[Excerpts from a dataset]
========================
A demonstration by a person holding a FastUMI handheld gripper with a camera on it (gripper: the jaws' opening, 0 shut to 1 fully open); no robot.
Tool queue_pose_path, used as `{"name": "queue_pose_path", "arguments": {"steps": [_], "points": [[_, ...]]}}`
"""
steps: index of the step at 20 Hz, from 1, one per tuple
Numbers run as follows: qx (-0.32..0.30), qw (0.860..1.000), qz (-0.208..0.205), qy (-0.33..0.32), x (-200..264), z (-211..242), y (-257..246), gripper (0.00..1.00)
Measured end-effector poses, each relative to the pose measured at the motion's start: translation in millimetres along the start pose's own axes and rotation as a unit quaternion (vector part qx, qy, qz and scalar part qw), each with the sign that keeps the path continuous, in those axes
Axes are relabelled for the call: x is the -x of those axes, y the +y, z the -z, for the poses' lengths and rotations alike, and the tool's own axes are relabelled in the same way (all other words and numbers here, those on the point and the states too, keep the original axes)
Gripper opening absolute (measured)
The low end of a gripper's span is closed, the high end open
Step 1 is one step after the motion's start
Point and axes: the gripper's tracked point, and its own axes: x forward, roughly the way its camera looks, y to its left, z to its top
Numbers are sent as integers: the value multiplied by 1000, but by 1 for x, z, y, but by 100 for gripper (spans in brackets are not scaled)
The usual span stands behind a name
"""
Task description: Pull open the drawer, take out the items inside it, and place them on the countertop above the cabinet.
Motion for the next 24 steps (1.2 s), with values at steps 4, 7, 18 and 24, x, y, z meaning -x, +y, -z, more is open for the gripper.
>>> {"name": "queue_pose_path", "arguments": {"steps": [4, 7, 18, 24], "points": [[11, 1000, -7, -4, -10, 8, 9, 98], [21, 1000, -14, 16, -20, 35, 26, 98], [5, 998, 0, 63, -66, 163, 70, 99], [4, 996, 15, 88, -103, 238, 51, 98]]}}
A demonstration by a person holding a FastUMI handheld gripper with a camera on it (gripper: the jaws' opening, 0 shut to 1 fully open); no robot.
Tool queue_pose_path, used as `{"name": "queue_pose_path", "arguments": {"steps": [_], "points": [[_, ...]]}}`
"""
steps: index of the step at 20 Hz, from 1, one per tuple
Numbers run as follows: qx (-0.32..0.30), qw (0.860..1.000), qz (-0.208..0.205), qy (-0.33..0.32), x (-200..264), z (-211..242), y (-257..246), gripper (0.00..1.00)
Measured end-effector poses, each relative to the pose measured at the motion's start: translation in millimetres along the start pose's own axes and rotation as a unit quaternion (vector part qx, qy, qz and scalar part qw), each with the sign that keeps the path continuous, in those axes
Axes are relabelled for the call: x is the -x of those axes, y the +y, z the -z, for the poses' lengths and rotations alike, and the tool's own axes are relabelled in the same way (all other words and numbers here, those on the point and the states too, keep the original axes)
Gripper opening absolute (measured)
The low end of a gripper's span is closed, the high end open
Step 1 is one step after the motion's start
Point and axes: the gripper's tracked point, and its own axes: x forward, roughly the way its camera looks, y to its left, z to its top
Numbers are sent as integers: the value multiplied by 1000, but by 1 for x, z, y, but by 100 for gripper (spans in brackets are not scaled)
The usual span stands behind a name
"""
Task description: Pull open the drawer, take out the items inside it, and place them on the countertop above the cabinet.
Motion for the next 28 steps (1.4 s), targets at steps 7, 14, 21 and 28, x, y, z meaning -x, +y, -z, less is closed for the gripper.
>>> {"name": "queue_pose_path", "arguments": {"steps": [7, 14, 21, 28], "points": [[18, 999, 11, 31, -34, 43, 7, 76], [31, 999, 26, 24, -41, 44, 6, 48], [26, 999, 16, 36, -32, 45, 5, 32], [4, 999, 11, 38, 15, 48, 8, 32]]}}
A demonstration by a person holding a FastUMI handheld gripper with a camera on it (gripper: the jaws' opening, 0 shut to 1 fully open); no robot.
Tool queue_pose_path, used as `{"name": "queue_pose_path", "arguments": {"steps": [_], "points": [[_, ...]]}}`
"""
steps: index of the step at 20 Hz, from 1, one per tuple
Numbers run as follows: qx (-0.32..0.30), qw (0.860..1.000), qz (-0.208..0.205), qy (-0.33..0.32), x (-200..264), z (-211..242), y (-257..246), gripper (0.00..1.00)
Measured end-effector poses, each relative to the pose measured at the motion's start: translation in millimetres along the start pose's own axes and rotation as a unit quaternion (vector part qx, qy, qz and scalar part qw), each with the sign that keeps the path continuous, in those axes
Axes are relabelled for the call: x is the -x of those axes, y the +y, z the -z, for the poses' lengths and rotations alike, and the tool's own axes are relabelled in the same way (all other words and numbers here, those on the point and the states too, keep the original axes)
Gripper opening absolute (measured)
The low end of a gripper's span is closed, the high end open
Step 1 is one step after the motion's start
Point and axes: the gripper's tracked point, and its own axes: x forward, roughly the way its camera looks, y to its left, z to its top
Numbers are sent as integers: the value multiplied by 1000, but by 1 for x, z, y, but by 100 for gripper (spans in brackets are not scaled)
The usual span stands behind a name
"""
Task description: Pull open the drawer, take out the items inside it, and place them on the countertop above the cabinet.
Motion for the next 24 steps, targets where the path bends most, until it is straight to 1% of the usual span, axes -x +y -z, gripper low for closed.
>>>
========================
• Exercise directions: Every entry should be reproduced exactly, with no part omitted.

• Result for this exercise:
A demonstration by a person holding a FastUMI handheld gripper with a camera on it (gripper: the jaws' opening, 0 shut to 1 fully open); no robot.
Tool queue_pose_path, used as `{"name": "queue_pose_path", "arguments": {"steps": [_], "points": [[_, ...]]}}`
"""
steps: index of the step at 20 Hz, from 1, one per tuple
Numbers run as follows: qx (-0.32..0.30), qw (0.860..1.000), qz (-0.208..0.205), qy (-0.33..0.32), x (-200..264), z (-211..242), y (-257..246), gripper (0.00..1.00)
Measured end-effector poses, each relative to the pose measured at the motion's start: translation in millimetres along the start pose's own axes and rotation as a unit quaternion (vector part qx, qy, qz and scalar part qw), each with the sign that keeps the path continuous, in those axes
Axes are relabelled for the call: x is the -x of those axes, y the +y, z the -z, for the poses' lengths and rotations alike, and the tool's own axes are relabelled in the same way (all other words and numbers here, those on the point and the states too, keep the original axes)
Gripper opening absolute (measured)
The low end of a gripper's span is closed, the high end open
Step 1 is one step after the motion's start
Point and axes: the gripper's tracked point, and its own axes: x forward, roughly the way its camera looks, y to its left, z to its top
Numbers are sent as integers: the value multiplied by 1000, but by 1 for x, z, y, but by 100 for gripper (spans in brackets are not scaled)
The usual span stands behind a name
"""
Task description: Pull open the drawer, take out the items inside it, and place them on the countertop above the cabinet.
Motion for the next 24 steps (1.2 s), with values at steps 4, 7, 18 and 24, x, y, z meaning -x, +y, -z, more is open for the gripper.
>>> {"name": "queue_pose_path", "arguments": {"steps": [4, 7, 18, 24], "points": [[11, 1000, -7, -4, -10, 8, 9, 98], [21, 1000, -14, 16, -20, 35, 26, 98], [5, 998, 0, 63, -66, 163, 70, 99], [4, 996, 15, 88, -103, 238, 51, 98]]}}
A demonstration by a person holding a FastUMI handheld gripper with a camera on it (gripper: the jaws' opening, 0 shut to 1 fully open); no robot.
Tool queue_pose_path, used as `{"name": "queue_pose_path", "arguments": {"steps": [_], "points": [[_, ...]]}}`
"""
steps: index of the step at 20 Hz, from 1, one per tuple
Numbers run as follows: qx (-0.32..0.30), qw (0.860..1.000), qz (-0.208..0.205), qy (-0.33..0.32), x (-200..264), z (-211..242), y (-257..246), gripper (0.00..1.00)
Measured end-effector poses, each relative to the pose measured at the motion's start: translation in millimetres along the start pose's own axes and rotation as a unit quaternion (vector part qx, qy, qz and scalar part qw), each with the sign that keeps the path continuous, in those axes
Axes are relabelled for the call: x is the -x of those axes, y the +y, z the -z, for the poses' lengths and rotations alike, and the tool's own axes are relabelled in the same way (all other words and numbers here, those on the point and the states too, keep the original axes)
Gripper opening absolute (measured)
The low end of a gripper's span is closed, the high end open
Step 1 is one step after the motion's start
Point and axes: the gripper's tracked point, and its own axes: x forward, roughly the way its camera looks, y to its left, z to its top
Numbers are sent as integers: the value multiplied by 1000, but by 1 for x, z, y, but by 100 for gripper (spans in brackets are not scaled)
The usual span stands behind a name
"""
Task description: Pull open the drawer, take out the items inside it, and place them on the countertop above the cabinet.
Motion for the next 28 steps (1.4 s), targets at steps 7, 14, 21 and 28, x, y, z meaning -x, +y, -z, less is closed for the gripper.
>>> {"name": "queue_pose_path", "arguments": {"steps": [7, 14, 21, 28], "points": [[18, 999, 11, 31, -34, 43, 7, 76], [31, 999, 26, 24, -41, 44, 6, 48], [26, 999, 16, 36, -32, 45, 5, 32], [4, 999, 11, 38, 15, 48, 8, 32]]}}
A demonstration by a person holding a FastUMI handheld gripper with a camera on it (gripper: the jaws' opening, 0 shut to 1 fully open); no robot.
Tool queue_pose_path, used as `{"name": "queue_pose_path", "arguments": {"steps": [_], "points": [[_, ...]]}}`
"""
steps: index of the step at 20 Hz, from 1, one per tuple
Numbers run as follows: qx (-0.32..0.30), qw (0.860..1.000), qz (-0.208..0.205), qy (-0.33..0.32), x (-200..264), z (-211..242), y (-257..246), gripper (0.00..1.00)
Measured end-effector poses, each relative to the pose measured at the motion's start: translation in millimetres along the start pose's own axes and rotation as a unit quaternion (vector part qx, qy, qz and scalar part qw), each with the sign that keeps the path continuous, in those axes
Axes are relabelled for the call: x is the -x of those axes, y the +y, z the -z, for the poses' lengths and rotations alike, and the tool's own axes are relabelled in the same way (all other words and numbers here, those on the point and the states too, keep the original axes)
Gripper opening absolute (measured)
The low end of a gripper's span is closed, the high end open
Step 1 is one step after the motion's start
Point and axes: the gripper's tracked point, and its own axes: x forward, roughly the way its camera looks, y to its left, z to its top
Numbers are sent as integers: the value multiplied by 1000, but by 1 for x, z, y, but by 100 for gripper (spans in brackets are not scaled)
The usual span stands behind a name
"""
Task description: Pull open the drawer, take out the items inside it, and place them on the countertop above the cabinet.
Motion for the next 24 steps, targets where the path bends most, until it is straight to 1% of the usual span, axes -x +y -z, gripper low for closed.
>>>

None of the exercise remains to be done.